Alla chiesa tutta in pietra di Presnica, una salita che si inerpica a destra, proprio accanto al monumento ai caduti, costringe a scendere dalle biciclette. Poi di nuovo campi e rotoballe, le ultime, perché nelle campagne della Bosnia ci saranno solo alti covoni a forma di pandoro, eretti ammassando la paglia su strutture piramidali di rami.

Dal bordo del sentiero si affacciano i cardi, che invece accompagneranno tutto il viaggio, con le spine disposte a forma di stella e il colore che sfuma dall’ametista al blu petrolio. E poi gli ombrelli dell’achillea, bianchi o sporcati dalla polvere, e il fucsia sfacciato delle centauree e dei cardi mariani, anche loro una costante, dai boschi della Croazia alle montagne sopra Kalinovik, quando il pensiero già avvista la čaršija di Sarajevo.

Le bici arrancano in salita fino al confine vero, dopo che i tanti cartelli “granica” del tratto italo-sloveno li ha sorpassati l’integrazione europea.

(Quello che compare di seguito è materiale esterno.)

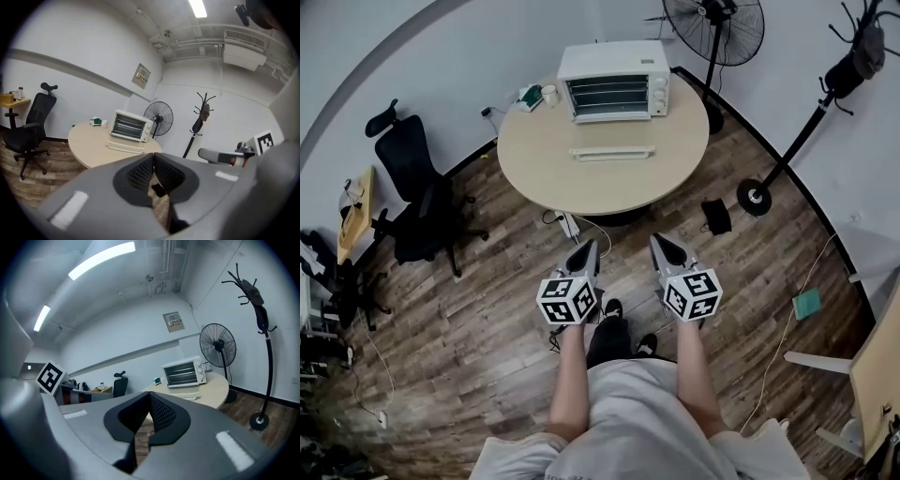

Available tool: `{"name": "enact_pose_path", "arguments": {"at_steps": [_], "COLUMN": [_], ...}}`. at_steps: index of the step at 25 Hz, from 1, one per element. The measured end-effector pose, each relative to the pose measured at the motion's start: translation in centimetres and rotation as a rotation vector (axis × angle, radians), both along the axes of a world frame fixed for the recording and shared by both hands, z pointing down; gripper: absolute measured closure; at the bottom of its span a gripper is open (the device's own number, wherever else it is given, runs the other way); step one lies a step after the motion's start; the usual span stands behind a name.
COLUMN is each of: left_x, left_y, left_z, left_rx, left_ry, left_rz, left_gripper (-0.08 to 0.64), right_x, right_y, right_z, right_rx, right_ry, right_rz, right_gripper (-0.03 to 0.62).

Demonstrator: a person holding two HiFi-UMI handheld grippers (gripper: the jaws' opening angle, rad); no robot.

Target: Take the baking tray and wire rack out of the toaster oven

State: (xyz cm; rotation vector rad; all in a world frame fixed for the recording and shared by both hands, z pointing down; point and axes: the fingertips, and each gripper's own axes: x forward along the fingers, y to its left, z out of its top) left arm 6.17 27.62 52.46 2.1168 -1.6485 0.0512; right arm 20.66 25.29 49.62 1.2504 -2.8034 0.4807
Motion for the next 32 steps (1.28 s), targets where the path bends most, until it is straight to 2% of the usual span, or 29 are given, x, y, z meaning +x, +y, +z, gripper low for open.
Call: {"name": "enact_pose_path", "arguments": {"at_steps": [9, 17, 21, 26, 32], "left_x": [-4.7, -11.1, -14.8, -17.2, -19.2], "left_y": [-5.9, -12.8, -15.8, -17.7, -18.8], "left_z": [1.2, 1.2, 1.1, 1.1, 1.5], "left_rx": [-0.023, -0.039, -0.041, -0.043, -0.041], "left_ry": [0.042, 0.047, 0.076, 0.136, 0.133], "left_rz": [-0.04, -0.042, -0.056, -0.036, -0.04], "left_gripper": [0.503, 0.503, 0.505, 0.505, 0.505], "right_x": [-0.3, -6.9, -10.4, -12.2, -13.6], "right_y": [-4.9, -11.8, -14.3, -16.3, -18.3], "right_z": [1.0, 1.4, 1.3, 1.6, 2.4], "right_rx": [-0.044, -0.08, -0.091, -0.099, -0.111], "right_ry": [0.031, 0.014, 0.011, 0.008, 0.033], "right_rz": [0.042, 0.037, 0.03, 0.049, 0.076], "right_gripper": [0.596, 0.595, 0.595, 0.595, 0.595]}}
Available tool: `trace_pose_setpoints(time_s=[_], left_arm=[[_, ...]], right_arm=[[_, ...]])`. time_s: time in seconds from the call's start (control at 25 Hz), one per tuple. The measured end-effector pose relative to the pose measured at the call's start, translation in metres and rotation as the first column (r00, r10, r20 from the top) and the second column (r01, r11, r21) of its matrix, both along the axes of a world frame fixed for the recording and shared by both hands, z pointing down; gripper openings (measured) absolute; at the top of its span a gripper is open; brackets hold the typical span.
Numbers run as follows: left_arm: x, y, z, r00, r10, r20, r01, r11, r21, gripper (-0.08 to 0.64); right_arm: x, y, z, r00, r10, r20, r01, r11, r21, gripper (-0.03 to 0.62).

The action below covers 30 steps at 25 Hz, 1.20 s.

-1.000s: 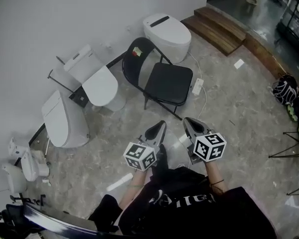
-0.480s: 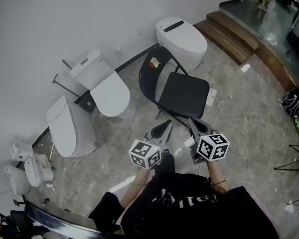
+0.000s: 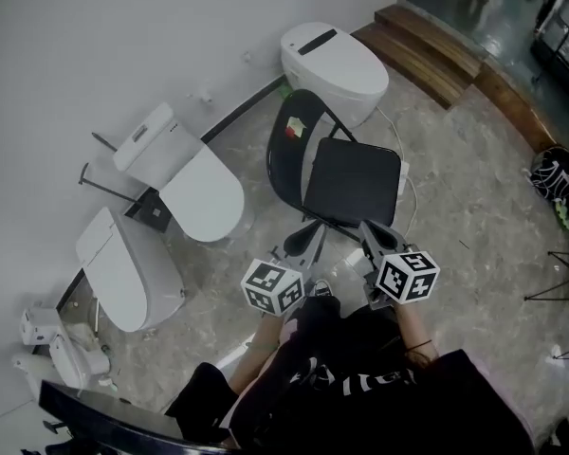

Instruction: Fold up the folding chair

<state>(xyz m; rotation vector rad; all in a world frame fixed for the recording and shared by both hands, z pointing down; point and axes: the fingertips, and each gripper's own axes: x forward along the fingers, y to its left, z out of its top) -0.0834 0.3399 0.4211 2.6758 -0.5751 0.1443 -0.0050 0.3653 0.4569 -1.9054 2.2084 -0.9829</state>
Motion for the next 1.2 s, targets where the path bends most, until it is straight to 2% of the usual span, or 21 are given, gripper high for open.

La Croazia è nella Ue da circa un mese, mancano ancora un paio d’anni perché anche a Podgorje arrivi Schengen, il trattato, a spazzare via il container in metallo, le due sbarre rigate che si alzano e si abbassano e la noia della guardia, che dopo uno sguardo distratto alle carte d’identità non vede l’ora di tornare al cruciverba rimasto aperto sul tavolino di formica.

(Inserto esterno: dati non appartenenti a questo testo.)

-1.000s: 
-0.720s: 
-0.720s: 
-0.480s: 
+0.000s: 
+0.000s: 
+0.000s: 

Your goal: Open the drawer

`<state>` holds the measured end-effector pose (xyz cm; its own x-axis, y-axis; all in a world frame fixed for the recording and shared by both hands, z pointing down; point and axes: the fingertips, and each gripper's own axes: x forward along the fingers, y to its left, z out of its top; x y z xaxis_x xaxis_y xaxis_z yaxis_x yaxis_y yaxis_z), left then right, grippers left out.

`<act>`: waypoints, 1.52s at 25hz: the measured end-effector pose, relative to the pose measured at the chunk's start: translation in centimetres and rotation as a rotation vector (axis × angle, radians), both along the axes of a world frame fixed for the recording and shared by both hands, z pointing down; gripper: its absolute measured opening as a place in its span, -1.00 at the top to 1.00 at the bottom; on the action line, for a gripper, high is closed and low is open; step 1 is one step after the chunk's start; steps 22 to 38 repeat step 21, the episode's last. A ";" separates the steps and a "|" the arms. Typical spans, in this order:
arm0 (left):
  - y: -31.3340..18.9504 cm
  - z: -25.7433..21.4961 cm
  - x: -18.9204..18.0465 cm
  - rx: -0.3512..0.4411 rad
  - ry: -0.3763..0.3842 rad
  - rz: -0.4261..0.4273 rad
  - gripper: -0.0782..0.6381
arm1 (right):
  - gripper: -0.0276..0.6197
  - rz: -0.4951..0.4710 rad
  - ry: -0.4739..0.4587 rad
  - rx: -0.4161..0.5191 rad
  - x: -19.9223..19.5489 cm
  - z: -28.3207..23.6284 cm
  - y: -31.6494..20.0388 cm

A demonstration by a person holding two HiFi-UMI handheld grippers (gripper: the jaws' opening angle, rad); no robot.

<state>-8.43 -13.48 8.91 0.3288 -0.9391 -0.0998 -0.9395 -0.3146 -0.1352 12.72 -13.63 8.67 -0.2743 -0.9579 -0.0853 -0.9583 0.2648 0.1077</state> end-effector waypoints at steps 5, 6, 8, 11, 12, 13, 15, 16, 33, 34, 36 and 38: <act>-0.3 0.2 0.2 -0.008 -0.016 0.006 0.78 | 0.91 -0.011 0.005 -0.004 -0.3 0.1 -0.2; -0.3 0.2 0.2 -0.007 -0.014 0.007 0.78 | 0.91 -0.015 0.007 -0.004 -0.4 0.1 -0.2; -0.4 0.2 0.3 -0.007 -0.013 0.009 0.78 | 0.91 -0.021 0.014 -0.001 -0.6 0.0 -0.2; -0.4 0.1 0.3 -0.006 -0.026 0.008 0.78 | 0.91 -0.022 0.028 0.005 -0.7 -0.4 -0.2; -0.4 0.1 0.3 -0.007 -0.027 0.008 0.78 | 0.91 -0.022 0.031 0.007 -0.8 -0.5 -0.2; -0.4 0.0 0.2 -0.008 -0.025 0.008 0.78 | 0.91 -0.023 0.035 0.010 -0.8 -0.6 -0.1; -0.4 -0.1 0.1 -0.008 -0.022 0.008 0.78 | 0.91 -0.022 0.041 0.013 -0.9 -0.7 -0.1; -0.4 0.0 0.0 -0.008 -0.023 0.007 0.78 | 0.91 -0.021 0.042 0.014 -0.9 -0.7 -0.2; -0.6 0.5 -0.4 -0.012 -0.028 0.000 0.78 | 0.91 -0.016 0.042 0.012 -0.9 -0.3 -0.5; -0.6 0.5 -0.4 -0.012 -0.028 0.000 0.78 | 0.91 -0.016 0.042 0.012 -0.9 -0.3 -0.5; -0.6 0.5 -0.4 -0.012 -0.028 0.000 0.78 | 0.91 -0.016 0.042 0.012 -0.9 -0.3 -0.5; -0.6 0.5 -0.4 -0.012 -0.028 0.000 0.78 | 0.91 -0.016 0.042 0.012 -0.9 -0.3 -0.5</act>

A Jelovice pausa alla fontana del cimitero, l’acqua ghiacciata zampilla sotto al teschio con le tibie incrociate che sormonta il cancello in ferro battuto. Le borgate di Male e Velike Mune restano a sinistra della strada. Pochi metri dopo il cartello con i nomi dei villaggi, una piramide in pietra grigia ne ricorda la distruzione, il 5 maggio 1944, da parte degli occupanti italiani e tedeschi.

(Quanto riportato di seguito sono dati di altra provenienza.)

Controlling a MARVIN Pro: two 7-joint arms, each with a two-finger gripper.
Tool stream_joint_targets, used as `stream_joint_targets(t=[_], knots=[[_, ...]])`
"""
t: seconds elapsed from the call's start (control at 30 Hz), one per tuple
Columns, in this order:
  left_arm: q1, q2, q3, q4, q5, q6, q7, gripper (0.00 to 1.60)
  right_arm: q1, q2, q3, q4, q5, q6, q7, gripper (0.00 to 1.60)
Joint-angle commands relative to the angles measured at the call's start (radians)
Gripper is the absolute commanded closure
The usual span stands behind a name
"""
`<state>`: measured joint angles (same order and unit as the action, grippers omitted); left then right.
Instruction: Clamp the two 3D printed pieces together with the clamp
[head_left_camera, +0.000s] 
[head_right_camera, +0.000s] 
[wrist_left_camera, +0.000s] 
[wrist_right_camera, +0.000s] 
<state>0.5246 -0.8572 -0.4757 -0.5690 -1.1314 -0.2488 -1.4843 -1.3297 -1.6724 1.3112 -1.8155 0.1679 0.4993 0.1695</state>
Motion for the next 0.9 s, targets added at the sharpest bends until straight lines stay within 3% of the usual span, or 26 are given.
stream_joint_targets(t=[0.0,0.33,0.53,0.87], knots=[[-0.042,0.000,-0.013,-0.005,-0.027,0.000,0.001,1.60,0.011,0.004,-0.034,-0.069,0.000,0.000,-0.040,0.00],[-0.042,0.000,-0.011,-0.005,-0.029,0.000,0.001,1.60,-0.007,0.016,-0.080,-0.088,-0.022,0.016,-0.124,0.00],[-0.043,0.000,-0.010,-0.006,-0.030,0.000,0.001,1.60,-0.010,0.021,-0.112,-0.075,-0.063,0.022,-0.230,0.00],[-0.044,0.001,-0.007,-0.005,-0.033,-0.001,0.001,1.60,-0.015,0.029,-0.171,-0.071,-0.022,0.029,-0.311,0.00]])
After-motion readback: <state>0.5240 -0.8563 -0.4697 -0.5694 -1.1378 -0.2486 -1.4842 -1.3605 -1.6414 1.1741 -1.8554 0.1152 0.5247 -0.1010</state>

La strada ha quasi spianato e poco più avanti, sulla sinistra, arriva il cartello per Zejane, accompagnato dal rassicurante simbolo di coltello e forchetta. Il ristorante, però, ha chiuso da almeno un anno, confermano due operai impegnati a riparare tetto di una casa.

È rimasta la trgovina, il negozietto, ma fa siesta pomeridiana dalle 12.30 alle 18 e ha appena abbassato la saracinesca, spiega Emil, gote rosse e Lasko pivo tiepida stretta tra le mani. “Potete chiamare la padrona, vi do il numero”, insiste: “Casa sua è talmente vicina che non serve neanche il prefisso”.

Il pranzetto sognato si trasforma in una merenda di frutta fresca e secca all’ombra di un ippocastano, per rifornirsi d’acqua basta dare una voce alla coppia di mezza età che vive poco distante. Si informano sul viaggio, tra ammirazione e preoccupazione, mentre lei apre i rubinetti del bagno a piano terra, piastrelle decorate fine anni Settanta e sanitari di ceramica rosa antico.

Il resto della giornata è strada statale, bar di camionisti, polvere di lavori in corso, viali alberati con vista mare a destra, stabilimenti e acquapark che pompano musica pop. Nel centro di Rijeka, il ponticello con le ringhiere in vetro che attraversa il porticciolo turistico è dedicato ai caduti della guerra anni Novanta, termina ai piedi di un’enorme croce bianca, con i ceri funebri sempre accesi e le bandiere a scacchiera bianche rosse e blu. I bagnanti si affollano su moli in cemento, le ragazzine si scambiano gli smalti colorati e gli adolescenti fanno a gara di tuffi accanto ai cantieri, all’ombra della carena verde di un enorme cargo.

La sera, sotto gli ombrelloni dei bar nei viali lastricati, due cubiste in hot pants neri promuovono cocktail, arrampicate su tacchi altissimi. Hanno un momento di esitazione, poi basta uno sguardo alle biciclette per convincerle a concentrarsi su clienti più convenzionali.